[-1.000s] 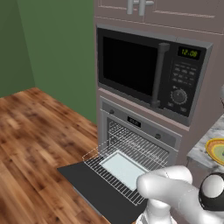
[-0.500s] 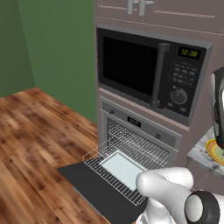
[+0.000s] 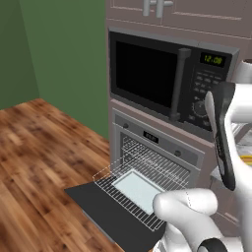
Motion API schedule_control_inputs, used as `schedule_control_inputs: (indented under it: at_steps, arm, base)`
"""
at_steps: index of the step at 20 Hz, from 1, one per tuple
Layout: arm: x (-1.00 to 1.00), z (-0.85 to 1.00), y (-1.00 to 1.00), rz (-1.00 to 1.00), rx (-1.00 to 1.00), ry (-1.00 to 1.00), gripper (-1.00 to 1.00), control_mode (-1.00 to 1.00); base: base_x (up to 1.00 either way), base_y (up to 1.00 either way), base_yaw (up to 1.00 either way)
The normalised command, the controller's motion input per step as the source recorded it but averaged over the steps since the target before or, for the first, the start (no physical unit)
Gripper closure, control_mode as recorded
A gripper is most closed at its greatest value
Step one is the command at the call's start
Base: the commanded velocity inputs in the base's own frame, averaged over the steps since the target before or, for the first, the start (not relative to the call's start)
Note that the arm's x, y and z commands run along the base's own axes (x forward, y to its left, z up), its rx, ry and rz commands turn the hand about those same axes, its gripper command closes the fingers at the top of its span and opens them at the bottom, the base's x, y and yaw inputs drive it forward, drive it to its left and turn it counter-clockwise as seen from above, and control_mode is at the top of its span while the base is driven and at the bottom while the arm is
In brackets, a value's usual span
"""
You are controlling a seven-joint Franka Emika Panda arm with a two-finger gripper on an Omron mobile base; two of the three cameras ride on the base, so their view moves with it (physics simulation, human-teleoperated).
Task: Take the baked cake out of the oven and place it on the plate for cooling. Then close the oven door.
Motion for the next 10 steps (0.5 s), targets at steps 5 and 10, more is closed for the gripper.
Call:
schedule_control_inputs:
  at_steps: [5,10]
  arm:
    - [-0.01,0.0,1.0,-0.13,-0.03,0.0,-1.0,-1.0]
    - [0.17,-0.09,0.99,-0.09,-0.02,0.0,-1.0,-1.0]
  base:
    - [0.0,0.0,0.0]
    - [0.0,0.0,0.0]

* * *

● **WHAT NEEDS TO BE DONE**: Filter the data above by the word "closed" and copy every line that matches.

● **RESULT OF THE TASK**:
A gripper is most closed at its greatest value
Motion for the next 10 steps (0.5 s), targets at steps 5 and 10, more is closed for the gripper.

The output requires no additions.